The latest index on sold prices shows that:
- UK house prices jumped 1.2 in November on the previous month.
- They also saw a huge 7.6% increase.
Director of Benham and Reeves, Marc von Grundherr, commented:
“Such strong movement in sold prices so close to the Christmas period demonstrates that the market uplift spurred by the stamp duty holiday was far from a flash in the pan.
That said, it’s fair to say that the stamp duty holiday deadline has effectively already passed for many homebuyers stuck in the current backlog, certainly for those planning to buy but yet to enter the fray.
We’ve already seen a slight realignment in asking prices, as buyers are no longer offering at higher price points due to the added confidence that they’ll secure a saving.
Despite this, the market continues to move forward and while we may see a cool in the rate of house price growth this year, property values look set to continue their upward curve far beyond the end of March.”
Managing Director of Barrows and Forrester, James Forrester, commented:
“A 7.6% annual increase is pretty astonishing and demonstrates the momentum that is now driving the UK market forward at a rapid pace.
We’ve seen a sustained level of strong growth for some months now and this is largely due to more demand but also as a result of buyers who will have stretched their budget and the price they’re willing to pay for a home due to the money they will have saved on stamp duty.
Although it’s only natural that this rate of house price growth will slow once the stamp duty holiday deadline arrives, any predictions of market activity evaporating overnight are grossly exaggerated.
The vast majority of homebuyers haven’t committed to the most expensive purchase of their life, solely to save what is comparably a very small amount in stamp duty.
So while it’s a lovely incentive to transact and a great saving for those who secure it, the end of the stamp duty holiday isn’t going to deter those with plans to buy beyond March of this year.”
Founder and Managing Director of HouseScan, Harry Yates, commented:
“Homebuyers in the new-build sector seem to be facing longer delays than most with regard to current completion times, with some having had offers accepted as far back as May last year.
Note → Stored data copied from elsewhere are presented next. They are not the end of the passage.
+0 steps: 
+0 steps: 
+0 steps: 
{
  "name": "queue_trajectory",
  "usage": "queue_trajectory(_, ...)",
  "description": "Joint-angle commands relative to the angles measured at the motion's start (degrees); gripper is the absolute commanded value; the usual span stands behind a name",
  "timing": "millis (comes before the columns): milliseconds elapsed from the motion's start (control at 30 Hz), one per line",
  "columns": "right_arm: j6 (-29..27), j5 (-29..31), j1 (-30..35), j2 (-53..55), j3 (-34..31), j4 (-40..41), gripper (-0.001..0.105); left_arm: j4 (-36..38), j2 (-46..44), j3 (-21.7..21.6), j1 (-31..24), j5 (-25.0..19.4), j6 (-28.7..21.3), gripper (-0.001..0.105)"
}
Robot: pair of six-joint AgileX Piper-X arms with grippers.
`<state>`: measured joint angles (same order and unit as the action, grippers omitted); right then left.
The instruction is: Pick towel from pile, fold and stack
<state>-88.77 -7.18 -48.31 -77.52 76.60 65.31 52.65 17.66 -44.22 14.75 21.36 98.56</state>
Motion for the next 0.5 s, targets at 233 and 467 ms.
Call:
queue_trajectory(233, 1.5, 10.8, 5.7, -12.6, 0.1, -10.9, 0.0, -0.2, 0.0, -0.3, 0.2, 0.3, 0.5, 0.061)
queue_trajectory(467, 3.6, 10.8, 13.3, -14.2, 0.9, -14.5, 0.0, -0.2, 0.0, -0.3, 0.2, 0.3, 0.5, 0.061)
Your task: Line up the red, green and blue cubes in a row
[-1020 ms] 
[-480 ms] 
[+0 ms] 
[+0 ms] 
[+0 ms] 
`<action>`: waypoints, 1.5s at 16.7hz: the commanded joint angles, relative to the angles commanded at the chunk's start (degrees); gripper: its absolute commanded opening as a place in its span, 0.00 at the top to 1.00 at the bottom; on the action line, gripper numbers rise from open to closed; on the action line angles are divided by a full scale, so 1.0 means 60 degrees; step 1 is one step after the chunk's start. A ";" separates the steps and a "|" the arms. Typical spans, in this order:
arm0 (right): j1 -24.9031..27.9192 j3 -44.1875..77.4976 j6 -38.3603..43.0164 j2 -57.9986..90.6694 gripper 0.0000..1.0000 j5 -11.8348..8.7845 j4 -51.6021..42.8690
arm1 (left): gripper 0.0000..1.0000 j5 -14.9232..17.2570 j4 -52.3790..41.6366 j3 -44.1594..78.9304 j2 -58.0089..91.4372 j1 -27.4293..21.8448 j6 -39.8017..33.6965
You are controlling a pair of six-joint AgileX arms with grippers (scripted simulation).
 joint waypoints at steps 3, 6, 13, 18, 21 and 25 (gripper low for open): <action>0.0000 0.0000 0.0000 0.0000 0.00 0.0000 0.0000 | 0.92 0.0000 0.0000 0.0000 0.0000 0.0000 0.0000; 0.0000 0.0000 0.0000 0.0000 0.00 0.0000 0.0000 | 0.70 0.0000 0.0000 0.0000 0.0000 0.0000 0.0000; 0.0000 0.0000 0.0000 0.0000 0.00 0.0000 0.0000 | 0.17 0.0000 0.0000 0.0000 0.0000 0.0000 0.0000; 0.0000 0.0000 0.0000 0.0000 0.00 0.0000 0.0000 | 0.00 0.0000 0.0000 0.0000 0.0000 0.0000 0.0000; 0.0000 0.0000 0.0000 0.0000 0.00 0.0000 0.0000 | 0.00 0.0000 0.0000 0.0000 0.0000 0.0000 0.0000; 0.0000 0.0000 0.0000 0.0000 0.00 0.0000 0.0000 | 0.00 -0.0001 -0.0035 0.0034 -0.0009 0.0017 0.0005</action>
However, while a smooth and swift transaction is always preferable, they remain less desperate to complete prior to the March deadline when compared to those buying in the regular market. This is largely due to many developers offering further incentives to buy in the form of a stamp duty saving safety blanket, covering the cost for those that miss the boat, so to speak.
As a result, said boat is far less likely to rock come April when some buyers in the regular market could find themselves having to stump up as much as £15,000 more than planned.”
Founder and CEO of GetAgent.co.uk, Colby Short, commented:
“If you’re currently considering a property purchase with the sole motivation of a stamp duty saving, prepare for disappointment.
It is now highly unlikely that you will see a sale complete in time left and there remains a very long queue of hopeful homebuyers who have seen their purchase become stuck in the mud of an out of date legal process.
While you can always roll the dice, it’s extremely important you don’t commit above and beyond your financial means and leave enough in the kitty to fully cover the cost of buying.”
CEO of Keller Williams UK, Ben Taylor, commented:
“Although homebuyers have remained focussed on the current stamp duty holiday, the underlying issue of mortgage availability has been growing in the background.
Many buyers have been scrambling to purchase and finding that they’re simply not in a strong enough position to do so financially, as lenders tighten their lending criteria, particularly for those with a larger degree of financial instability.
While the market remains in rude health, any wobble in house price appreciation is going to come as a result of declining demand due to mortgage restrictions, rather than the expiration of the stamp duty holiday.”